◆ **YOUR INSTRUCTIONS**: Emit an exact copy of the lines running from the start of the records to the line containing "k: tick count", both included.

════════════════

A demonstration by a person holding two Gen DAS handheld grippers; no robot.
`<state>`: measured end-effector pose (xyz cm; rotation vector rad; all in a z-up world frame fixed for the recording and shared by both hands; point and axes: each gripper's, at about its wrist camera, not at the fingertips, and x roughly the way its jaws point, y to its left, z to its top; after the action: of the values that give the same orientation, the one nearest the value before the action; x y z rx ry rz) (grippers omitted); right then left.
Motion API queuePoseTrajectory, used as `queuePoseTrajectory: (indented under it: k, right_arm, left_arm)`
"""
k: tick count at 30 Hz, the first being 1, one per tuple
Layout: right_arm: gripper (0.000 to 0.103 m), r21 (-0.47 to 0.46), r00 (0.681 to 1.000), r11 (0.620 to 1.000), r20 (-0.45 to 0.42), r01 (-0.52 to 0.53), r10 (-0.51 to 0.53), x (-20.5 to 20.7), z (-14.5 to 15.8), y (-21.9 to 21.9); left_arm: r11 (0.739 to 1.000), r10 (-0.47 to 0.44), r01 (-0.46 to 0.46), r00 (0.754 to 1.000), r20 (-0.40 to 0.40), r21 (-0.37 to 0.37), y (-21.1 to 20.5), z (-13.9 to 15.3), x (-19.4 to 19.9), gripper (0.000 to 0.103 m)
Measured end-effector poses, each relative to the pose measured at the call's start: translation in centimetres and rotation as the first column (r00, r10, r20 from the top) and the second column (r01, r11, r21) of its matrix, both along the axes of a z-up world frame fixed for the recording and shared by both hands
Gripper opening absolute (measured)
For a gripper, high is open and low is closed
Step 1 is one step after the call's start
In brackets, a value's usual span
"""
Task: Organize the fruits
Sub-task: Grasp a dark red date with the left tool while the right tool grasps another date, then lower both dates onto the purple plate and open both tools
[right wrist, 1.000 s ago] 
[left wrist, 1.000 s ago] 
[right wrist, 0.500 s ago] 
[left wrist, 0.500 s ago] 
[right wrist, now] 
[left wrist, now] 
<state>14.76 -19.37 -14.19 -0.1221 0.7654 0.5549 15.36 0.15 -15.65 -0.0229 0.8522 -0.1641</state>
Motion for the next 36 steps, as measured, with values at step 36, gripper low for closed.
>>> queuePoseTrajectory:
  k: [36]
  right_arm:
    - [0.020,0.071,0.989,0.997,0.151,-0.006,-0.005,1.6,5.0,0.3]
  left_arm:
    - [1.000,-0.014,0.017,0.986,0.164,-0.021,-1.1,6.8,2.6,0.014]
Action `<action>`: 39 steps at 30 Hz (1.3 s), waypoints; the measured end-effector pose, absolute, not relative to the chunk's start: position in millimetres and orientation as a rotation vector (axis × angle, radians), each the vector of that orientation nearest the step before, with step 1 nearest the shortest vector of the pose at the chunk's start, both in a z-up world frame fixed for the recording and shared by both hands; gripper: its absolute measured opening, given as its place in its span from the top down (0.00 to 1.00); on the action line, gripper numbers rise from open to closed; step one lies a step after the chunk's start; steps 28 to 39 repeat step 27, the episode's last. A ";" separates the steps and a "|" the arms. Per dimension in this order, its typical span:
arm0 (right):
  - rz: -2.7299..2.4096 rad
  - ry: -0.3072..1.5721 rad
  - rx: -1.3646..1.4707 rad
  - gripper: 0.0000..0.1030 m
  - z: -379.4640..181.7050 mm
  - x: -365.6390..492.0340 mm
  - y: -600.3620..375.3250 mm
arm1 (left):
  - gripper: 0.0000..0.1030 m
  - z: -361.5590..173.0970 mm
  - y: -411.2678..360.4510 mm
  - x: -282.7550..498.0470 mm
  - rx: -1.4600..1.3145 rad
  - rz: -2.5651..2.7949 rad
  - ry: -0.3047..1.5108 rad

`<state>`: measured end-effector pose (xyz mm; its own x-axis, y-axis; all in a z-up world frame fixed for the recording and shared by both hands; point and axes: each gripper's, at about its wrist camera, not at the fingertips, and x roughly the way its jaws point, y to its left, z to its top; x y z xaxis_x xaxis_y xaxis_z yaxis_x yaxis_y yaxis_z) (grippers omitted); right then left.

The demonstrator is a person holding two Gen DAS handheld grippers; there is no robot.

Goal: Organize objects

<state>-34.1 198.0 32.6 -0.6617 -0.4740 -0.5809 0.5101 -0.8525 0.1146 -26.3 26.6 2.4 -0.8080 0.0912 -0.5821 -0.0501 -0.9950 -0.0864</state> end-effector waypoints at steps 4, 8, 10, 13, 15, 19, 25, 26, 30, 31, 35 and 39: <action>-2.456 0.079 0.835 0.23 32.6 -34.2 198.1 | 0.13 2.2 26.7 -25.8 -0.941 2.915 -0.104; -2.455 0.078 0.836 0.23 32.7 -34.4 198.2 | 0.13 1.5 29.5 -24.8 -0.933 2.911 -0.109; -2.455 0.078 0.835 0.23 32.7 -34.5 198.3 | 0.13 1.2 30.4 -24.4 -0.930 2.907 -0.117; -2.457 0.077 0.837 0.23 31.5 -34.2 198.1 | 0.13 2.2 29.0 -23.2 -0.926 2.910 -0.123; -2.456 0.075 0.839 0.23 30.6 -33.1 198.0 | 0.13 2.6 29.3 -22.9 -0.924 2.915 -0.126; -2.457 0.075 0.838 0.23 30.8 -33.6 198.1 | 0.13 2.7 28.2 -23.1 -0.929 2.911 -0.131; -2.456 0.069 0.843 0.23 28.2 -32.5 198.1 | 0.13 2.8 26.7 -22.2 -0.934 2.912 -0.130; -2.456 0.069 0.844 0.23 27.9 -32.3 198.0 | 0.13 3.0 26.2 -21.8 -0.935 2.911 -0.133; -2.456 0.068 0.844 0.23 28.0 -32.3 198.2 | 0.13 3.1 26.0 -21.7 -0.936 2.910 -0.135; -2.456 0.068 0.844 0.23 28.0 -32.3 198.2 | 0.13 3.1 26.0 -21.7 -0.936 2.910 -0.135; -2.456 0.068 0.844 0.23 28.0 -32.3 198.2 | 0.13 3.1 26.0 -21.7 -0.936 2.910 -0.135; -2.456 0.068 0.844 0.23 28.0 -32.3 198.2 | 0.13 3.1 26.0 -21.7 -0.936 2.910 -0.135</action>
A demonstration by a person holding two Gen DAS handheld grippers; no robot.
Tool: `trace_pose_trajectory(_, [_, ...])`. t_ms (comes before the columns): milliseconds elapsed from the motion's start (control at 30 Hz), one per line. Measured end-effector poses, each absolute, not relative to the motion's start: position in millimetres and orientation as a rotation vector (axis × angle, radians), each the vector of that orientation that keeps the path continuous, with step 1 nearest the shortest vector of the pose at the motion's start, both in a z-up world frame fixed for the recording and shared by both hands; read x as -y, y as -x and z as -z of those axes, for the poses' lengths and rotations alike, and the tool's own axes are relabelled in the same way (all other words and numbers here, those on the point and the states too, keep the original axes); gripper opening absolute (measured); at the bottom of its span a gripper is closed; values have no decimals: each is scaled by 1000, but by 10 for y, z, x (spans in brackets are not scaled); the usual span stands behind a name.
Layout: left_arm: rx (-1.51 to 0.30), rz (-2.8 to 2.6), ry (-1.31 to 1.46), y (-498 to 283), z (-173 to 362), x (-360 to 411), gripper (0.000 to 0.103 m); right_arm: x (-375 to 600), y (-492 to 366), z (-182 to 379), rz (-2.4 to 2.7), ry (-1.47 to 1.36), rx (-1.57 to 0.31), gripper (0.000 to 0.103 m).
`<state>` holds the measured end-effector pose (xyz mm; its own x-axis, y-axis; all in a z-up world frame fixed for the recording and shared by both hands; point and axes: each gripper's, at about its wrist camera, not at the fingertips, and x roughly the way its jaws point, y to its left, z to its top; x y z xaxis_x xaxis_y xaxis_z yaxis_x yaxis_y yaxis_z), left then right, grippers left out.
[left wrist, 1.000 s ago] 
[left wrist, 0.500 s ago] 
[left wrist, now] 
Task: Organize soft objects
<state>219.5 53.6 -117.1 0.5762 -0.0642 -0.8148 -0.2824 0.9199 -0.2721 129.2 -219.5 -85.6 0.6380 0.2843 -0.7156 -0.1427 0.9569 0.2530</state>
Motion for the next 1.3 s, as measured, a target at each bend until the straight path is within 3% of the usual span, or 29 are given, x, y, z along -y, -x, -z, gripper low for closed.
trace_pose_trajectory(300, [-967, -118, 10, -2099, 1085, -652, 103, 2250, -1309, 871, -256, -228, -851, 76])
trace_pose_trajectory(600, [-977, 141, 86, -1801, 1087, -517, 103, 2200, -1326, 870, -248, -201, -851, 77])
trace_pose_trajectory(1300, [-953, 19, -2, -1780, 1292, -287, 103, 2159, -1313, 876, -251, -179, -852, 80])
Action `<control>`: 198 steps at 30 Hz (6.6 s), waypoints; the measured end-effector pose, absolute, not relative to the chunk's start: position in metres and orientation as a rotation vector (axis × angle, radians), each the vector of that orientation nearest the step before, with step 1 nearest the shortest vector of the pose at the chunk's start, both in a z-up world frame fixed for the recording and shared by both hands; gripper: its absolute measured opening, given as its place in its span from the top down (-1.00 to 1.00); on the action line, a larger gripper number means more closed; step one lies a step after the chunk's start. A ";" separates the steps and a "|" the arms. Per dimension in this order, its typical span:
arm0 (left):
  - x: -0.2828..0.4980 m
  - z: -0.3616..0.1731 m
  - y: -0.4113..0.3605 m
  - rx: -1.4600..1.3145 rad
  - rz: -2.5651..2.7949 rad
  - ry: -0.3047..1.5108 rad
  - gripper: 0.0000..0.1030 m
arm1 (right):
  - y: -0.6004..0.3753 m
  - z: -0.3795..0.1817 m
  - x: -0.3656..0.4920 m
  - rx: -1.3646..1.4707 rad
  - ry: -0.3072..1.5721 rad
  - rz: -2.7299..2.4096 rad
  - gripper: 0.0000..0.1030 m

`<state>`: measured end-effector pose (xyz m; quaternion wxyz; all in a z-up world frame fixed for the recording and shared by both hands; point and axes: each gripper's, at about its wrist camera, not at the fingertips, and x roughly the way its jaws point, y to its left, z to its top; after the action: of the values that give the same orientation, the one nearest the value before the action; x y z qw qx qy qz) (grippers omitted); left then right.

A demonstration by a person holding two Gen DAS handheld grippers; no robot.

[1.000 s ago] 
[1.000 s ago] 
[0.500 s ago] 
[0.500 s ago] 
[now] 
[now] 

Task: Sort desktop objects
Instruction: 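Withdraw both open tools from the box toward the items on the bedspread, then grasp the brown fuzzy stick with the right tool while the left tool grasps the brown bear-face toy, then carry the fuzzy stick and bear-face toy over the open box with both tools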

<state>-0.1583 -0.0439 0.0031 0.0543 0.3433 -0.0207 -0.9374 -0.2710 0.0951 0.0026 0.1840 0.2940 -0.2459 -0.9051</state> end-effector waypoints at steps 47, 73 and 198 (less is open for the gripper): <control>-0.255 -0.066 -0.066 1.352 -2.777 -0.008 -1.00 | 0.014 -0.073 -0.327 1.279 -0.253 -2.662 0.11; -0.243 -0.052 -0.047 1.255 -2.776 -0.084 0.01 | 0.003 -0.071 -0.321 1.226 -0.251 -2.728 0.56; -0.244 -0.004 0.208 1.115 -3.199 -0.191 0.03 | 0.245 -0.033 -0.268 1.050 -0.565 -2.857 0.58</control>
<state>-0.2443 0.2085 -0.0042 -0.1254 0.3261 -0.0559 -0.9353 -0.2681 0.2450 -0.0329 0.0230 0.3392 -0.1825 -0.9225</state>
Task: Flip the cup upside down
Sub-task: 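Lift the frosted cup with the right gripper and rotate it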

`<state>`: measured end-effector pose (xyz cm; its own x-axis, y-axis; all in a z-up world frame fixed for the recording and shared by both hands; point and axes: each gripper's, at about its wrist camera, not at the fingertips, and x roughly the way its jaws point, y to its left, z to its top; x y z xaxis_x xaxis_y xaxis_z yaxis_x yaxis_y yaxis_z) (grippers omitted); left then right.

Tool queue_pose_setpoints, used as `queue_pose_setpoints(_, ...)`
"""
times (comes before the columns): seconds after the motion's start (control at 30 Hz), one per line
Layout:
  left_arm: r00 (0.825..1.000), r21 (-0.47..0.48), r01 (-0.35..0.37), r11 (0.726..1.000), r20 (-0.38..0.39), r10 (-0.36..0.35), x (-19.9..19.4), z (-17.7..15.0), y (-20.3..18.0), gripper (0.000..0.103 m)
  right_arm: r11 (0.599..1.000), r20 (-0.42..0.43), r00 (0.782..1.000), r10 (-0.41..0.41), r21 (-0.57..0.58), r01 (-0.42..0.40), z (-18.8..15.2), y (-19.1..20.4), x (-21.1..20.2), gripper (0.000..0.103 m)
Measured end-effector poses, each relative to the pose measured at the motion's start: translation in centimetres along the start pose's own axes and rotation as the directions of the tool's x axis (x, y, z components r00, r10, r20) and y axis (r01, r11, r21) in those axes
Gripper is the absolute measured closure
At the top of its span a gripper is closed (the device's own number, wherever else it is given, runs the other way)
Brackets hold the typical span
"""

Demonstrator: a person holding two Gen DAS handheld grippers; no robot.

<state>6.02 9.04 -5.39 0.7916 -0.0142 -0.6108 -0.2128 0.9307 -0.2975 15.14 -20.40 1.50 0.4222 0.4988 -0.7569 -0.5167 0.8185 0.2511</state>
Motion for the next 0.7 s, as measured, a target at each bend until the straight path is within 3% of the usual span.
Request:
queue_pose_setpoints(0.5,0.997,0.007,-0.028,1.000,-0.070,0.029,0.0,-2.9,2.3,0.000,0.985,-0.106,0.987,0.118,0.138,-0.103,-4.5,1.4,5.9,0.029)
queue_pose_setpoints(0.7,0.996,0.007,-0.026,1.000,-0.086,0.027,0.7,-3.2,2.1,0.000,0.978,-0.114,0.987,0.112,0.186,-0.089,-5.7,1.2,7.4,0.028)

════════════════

◆ **EXERCISE SOLUTION**:
A demonstration by a person holding two Gen DAS handheld grippers; no robot.
`<state>`: measured end-effector pose (xyz cm; rotation vector rad; all in a z-up world frame fixed for the recording and shared by both hands; point and axes: each gripper's, at about its wrist camera, not at the fingertips, and x roughly the way its jaws point, y to its left, z to its top; after the action: of the values that give the same orientation, the one nearest the value before the action; x y z rx ry rz) (grippers omitted); right then left.
Motion API queuePoseTrajectory, used as `queuePoseTrajectory: (indented under it: k, right_arm, left_arm)`
"""
k: tick count at 30 Hz, the first being 1, one per tuple

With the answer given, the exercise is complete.